WHAT IS REQUIRED
Starting with the line below that holds "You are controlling" and stopping after the line that holds "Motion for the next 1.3", transcribe the lines exactly, leaving out all pictures.

*** THE DATA Section Begins ***

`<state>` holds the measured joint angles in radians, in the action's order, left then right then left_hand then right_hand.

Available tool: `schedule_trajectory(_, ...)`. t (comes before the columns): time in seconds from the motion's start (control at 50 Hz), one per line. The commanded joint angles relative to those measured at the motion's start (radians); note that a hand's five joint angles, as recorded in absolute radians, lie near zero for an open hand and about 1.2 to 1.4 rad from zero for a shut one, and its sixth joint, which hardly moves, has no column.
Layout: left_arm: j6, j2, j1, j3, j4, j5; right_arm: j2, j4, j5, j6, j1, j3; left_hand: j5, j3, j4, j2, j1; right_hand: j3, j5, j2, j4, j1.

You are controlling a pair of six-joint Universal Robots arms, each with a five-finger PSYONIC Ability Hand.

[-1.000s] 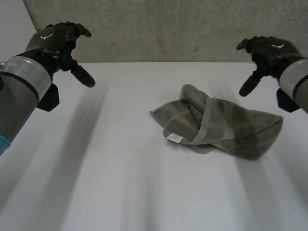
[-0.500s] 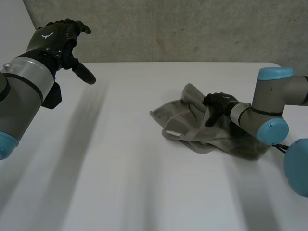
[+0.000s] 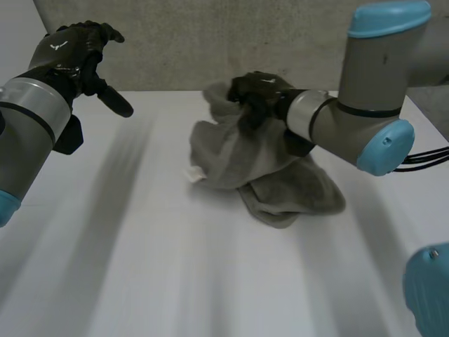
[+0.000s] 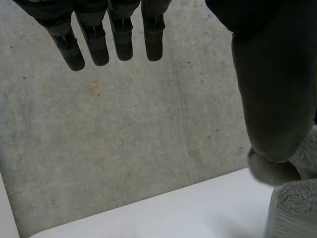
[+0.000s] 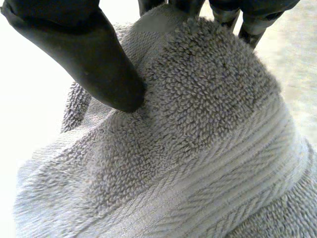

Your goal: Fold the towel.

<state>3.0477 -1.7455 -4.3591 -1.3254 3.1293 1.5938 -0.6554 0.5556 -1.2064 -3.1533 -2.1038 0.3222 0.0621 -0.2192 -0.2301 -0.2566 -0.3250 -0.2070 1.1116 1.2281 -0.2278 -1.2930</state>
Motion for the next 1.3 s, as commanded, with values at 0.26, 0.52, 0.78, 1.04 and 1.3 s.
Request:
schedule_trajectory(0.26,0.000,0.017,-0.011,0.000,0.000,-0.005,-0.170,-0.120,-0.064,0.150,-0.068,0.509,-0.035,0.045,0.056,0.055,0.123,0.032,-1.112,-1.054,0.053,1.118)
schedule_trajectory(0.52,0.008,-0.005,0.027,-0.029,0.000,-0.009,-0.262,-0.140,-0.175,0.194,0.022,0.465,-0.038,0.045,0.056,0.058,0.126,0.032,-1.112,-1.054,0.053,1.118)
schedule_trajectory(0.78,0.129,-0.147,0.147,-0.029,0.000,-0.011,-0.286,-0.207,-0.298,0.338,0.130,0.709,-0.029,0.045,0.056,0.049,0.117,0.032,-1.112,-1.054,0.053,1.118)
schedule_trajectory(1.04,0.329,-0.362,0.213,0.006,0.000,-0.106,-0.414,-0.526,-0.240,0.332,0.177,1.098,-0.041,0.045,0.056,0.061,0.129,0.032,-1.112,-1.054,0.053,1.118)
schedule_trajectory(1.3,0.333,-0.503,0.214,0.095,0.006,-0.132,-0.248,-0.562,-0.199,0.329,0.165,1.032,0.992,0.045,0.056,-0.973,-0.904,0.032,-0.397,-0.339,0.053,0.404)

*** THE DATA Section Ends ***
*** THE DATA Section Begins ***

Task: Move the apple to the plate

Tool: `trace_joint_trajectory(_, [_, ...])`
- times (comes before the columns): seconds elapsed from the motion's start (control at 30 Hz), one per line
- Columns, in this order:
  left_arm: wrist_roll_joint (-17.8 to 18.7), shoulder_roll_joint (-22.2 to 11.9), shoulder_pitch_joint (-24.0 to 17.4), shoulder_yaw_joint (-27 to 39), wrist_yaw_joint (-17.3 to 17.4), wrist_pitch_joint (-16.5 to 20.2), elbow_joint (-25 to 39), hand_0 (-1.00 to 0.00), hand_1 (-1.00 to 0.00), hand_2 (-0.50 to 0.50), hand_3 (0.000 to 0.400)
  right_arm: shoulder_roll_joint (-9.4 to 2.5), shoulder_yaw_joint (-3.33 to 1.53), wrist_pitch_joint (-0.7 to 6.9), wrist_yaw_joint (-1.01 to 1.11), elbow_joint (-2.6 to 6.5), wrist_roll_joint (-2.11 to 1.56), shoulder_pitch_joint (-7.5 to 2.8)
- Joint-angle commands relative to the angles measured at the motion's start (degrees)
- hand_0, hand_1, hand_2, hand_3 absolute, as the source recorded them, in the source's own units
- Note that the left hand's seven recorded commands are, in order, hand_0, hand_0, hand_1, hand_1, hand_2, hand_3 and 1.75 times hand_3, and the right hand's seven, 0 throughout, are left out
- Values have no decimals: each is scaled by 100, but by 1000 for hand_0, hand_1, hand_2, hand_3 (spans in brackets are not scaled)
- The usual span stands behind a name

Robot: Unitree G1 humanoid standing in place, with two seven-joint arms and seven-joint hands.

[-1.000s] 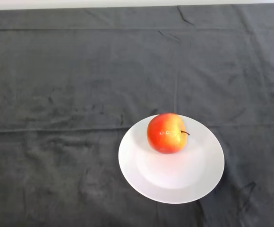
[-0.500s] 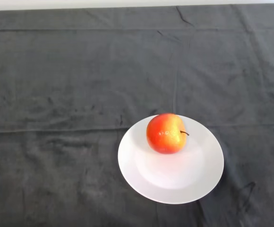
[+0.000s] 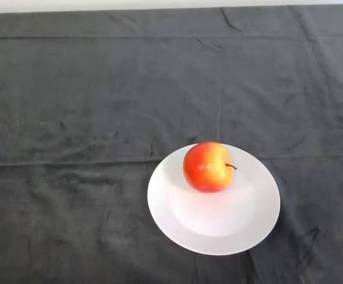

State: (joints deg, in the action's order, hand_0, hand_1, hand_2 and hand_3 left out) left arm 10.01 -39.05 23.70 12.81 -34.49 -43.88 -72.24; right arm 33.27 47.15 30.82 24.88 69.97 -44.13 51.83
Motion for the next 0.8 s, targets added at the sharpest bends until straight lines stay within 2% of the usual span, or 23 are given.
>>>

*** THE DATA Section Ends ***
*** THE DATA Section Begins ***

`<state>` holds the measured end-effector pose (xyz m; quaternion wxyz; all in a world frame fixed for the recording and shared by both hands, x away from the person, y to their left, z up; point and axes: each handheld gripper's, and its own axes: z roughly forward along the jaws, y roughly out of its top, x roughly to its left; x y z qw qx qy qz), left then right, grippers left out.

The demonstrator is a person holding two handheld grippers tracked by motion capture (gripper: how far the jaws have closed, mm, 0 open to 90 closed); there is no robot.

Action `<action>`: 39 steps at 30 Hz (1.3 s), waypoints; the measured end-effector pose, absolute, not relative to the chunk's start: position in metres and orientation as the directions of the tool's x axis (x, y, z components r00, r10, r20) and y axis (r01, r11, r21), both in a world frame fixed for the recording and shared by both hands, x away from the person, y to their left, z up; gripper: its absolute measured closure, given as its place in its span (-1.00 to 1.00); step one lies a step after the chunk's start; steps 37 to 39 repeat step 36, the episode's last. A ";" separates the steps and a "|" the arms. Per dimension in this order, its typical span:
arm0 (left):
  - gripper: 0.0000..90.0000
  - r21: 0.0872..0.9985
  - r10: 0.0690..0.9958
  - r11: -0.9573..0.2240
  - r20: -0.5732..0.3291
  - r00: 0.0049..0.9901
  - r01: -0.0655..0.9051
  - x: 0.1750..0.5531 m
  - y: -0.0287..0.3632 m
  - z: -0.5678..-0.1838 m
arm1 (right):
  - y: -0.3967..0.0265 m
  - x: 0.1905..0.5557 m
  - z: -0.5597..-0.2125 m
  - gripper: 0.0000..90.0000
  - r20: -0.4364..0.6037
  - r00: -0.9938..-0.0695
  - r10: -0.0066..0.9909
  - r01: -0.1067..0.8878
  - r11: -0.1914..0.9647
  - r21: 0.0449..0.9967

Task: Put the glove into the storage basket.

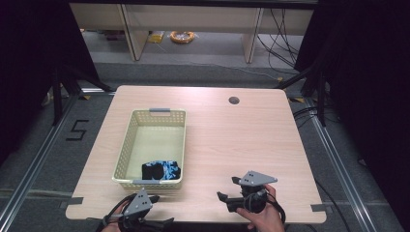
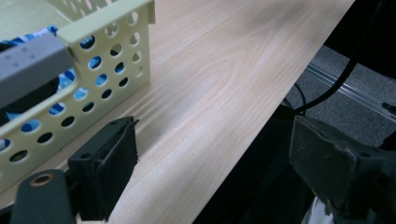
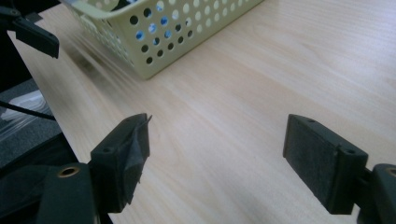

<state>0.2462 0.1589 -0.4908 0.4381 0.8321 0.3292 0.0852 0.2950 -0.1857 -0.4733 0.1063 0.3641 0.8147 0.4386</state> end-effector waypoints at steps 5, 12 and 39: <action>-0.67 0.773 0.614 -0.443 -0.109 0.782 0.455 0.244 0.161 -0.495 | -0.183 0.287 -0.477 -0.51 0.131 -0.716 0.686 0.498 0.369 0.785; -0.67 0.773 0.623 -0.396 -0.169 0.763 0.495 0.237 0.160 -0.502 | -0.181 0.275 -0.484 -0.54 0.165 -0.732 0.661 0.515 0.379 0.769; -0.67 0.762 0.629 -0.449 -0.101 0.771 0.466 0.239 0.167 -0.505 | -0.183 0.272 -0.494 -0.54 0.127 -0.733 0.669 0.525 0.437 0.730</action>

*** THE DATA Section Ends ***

TASK SOLUTION
You are controlling a pair of six-joint Universal Robots arms, each with a five-finger PSYONIC Ability Hand.

[-1.000s] 
[-0.500s] 
[+0.000s] 
[+0.000s] 
[+0.000s] 

Your goal: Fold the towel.

<state>3.0477 -1.7455 -4.3591 -1.3254 3.1293 1.5938 -0.6554 0.5556 -1.2064 -3.1533 -2.1038 0.3222 0.0621 -0.2192 -0.2301 -0.2566 -0.3250 -0.2070 1.1116 1.2281 -0.2278 -1.2930</state>
Motion for the next 1.3 s, as commanded, with values at 0.26, 0.52, 0.78, 1.04 and 1.3 s.

Nothing remains to be added to this answer.